Comunidades de seis municipios resultaron las más favorecidas con
el plan inversionista a pesar de la carencia de recursos, informó
Sergio Barrios, delegado de Recursos Hidráulicos en Ciego de Ávila.
La rehabilitación de redes e instalación de equipos
posibilitaron, además, alcanzar el ciento por ciento en la cloración
del líquido, con niveles similares en el índice de potabilidad,
gracias al montaje de hipocloradores en los acueductos.
Barrios destacó la eliminación de más de nueve mil salideros,
pero reflexionó en torno a las pérdidas de un 40 por ciento del agua
que se bombea, sobre todo dentro de las ciudades, en los edificios
con cisternas asociadas y en viviendas por indisciplina social.

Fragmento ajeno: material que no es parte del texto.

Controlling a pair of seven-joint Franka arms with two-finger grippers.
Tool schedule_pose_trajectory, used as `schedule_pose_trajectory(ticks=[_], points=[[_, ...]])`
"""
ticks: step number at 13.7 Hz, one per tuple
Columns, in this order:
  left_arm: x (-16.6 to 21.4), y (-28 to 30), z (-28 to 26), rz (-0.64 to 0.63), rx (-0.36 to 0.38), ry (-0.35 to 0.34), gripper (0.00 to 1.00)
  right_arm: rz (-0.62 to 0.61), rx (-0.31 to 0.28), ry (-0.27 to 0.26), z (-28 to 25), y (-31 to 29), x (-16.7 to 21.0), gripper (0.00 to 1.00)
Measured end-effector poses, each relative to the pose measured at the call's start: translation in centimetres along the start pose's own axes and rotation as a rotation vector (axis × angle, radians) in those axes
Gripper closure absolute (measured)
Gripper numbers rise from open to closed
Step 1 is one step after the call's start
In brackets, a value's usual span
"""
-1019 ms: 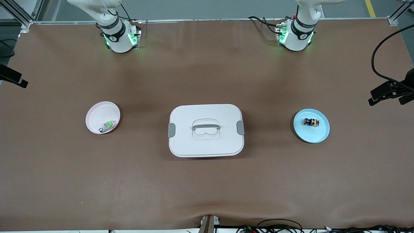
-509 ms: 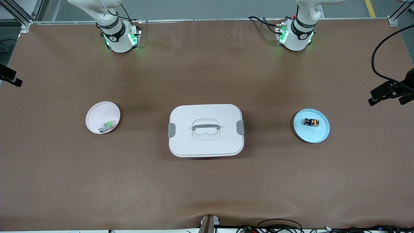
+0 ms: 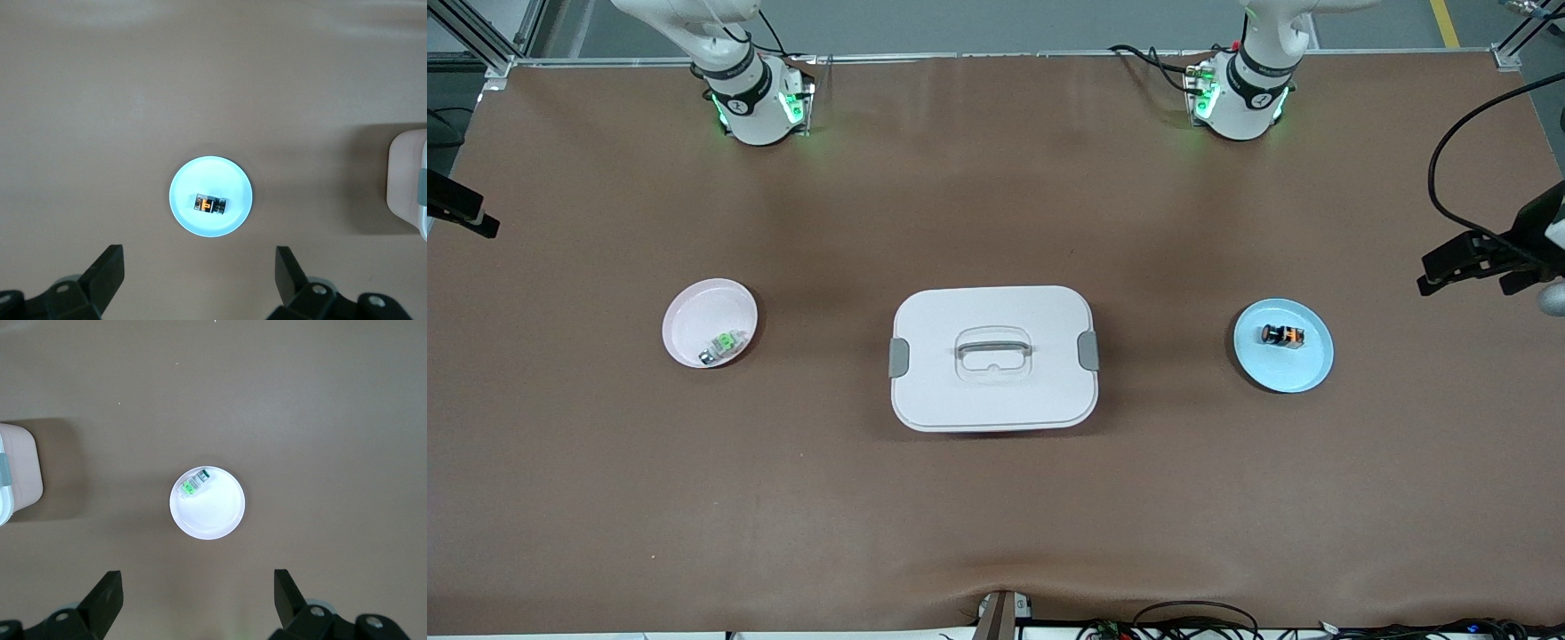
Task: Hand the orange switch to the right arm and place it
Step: 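Move the left gripper over the orange switch on the blue plate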
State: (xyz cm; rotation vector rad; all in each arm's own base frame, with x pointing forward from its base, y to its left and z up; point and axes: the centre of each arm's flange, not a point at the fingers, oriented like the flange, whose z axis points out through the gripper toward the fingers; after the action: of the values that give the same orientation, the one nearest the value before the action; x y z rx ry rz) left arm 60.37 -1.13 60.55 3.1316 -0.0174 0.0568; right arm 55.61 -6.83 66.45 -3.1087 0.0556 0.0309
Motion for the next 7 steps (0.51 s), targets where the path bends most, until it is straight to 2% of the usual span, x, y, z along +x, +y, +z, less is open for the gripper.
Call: schedule_pose_trajectory(ticks=[7], points=[[0.8, 0.9, 3.4, 0.016, -0.003, -0.059, 0.00, -0.017, 0.000, 0.005, -0.2, -0.2, 0.0, 0.00]])
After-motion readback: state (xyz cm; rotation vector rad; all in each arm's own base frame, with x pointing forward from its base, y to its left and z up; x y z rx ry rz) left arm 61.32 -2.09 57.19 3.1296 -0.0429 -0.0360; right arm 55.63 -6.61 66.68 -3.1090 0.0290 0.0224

Domingo García, especialista del sector, subrayó que la
urbanización de los viales contribuye a que haya más roturas en las
redes, por lo cual es determinante la labor conjunta de varios
organismos en la protección de los sistemas acuíferos.
Técnicos y trabajadores del ramo reclamaron intensificar el
ahorro de agua pues la sequía redujo ya al 54 por ciento el volumen
existente en las presas, mientras el manto freático acumula unos 392
millones de metros cúbicos de más de 900 de capacidad.
Abel Fernández, funcionario del Instituto Nacional de Recursos
Hidráulicos, en un encuentro con trabajadores del giro elogió el
esfuerzo de Ciego de Ávila por ser en el 2009 la mejor provincia del
organismo en la Emulación Especial por el 26 de Julio.